Parents and students use * Gauge student progress assessment to: * Assess student strengths and weaknesses * Determine school accountability * Make informed educational and career decisions


top

Effects of Traditional Tests

Billions of dollars are spent each year on education, yet there is widespread dissatisfaction with our educational system among educators, parents, policymakers, and the business community. Efforts to reform and restructure schools have focused attention on the role of assessment in school improvement. After years of increases in the quantity of formalized testing and the consequences of poor test scores, many educators have begun to strongly criticize the measures used to monitor student performance and evaluate programs. They claim that traditional measures fail to assess significant learning outcomes and thereby undermine curriculum, instruction, and policy decisions.

The higher the stakes, the greater the pressure that is placed on teachers and administrators to devote more and more time to prepare students to do well on the tests. As a consequence, narrowly focused tests that emphasize recall have led to a similar narrowing of the curriculum and emphasis on rote memorization of facts with little opportunity to practice higher-order thinking skills. The timed nature of the tests and their format of one right answer has led teachers to give students practice in responding to artificially short texts and selecting the best answer rather than inventing their own questions or answers. When teachers teach to traditional tests by providing daily skill instruction in formats that closely resemble tests, their instructional practices are both ineffective and potentially detrimental due to their reliance on outmoded theories of learning and instruction.

Characteristics of Good Assessment

Good assessment information provides accurate estimates of student performance and enables teachers or other decisionmakers to make appropriate decisions. The concept of test validity captures these essential characteristics and the extent that an assessment actually measures what it is intended to measure, and permits appropriate generalizations about students' skills and abilities. For example, a ten-item addition/subtraction test might be administered to a student who answers nine items correctly. If the test is valid, we can safely generalize that the student will likely do as well on similar items not included on the test. The results of a good test or assessment, in short, represent something beyond how students perform on a certain task or a particular set of items; they represent how a student performs on the objective which those items were intended to assess.

Measurement experts agree that test validity is tied to the purposes for which an assessment is used. Thus, a test might be valid for one purpose but inappropriate for other purposes. For example, our mathematics test might be appropriate for assessing students' mastery of addition and subtraction facts but inappropriate for identifying students who are gifted in mathematics. Evidence of validity needs to be gathered for each purpose for which an assessment is used.

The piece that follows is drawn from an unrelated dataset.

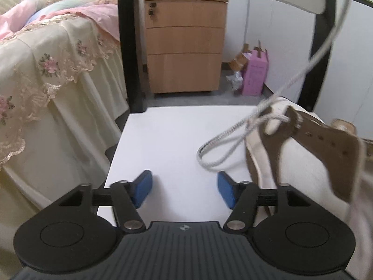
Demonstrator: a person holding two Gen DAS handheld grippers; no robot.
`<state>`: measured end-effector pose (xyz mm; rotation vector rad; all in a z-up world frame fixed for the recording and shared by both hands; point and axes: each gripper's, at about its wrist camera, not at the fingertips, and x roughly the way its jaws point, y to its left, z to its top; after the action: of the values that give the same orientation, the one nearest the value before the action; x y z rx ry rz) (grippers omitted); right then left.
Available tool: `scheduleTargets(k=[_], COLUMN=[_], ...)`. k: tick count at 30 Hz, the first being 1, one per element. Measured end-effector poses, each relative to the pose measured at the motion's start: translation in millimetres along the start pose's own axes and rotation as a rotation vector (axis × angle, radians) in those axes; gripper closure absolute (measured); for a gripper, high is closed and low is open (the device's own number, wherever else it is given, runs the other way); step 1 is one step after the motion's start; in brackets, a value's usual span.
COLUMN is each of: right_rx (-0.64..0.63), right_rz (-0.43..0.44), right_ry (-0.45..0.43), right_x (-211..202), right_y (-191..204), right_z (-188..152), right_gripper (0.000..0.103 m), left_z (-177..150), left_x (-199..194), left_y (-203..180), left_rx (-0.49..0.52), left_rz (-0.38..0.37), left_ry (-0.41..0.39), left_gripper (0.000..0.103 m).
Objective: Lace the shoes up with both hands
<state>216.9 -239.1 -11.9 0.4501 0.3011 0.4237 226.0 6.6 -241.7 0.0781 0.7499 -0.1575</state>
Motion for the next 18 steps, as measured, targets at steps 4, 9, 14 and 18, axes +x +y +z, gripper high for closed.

A second important characteristic of good assessment information is its consistency, or reliability. Will the assessment results for this person or class be similar if they are gathered at some other time or under different circumstances or if they are scored by different raters? For example, if you ask someone what his/her age is on three separate occasions and in three different locations and the answer is the same each time, then that information is considered reliable. In the context of performance-based and open-ended assessment, inter-rater reliability also is essential; it requires that independent raters give the same scores to a given student response.

Other characteristics of good assessment for classroom purposes:

*The content of the tests (the knowledge and skills assessed) should match the teacher's educational objectives and instructional emphases.

*The test items should represent the full range of knowledge and skills that are the primary targets of instruction.

*Expectations for student performance should be clear.

*The assessment should be free of extraneous factors which unnecessarily confuse or inadvertently cue student responses. (For example, unclear directions and contorted questions may confuse a student and confound his/her ability to demonstrate the skills which are intended for assessment. A math item that requires reading skill will inhibit the performance of students who lack adequate skills for comprehension.)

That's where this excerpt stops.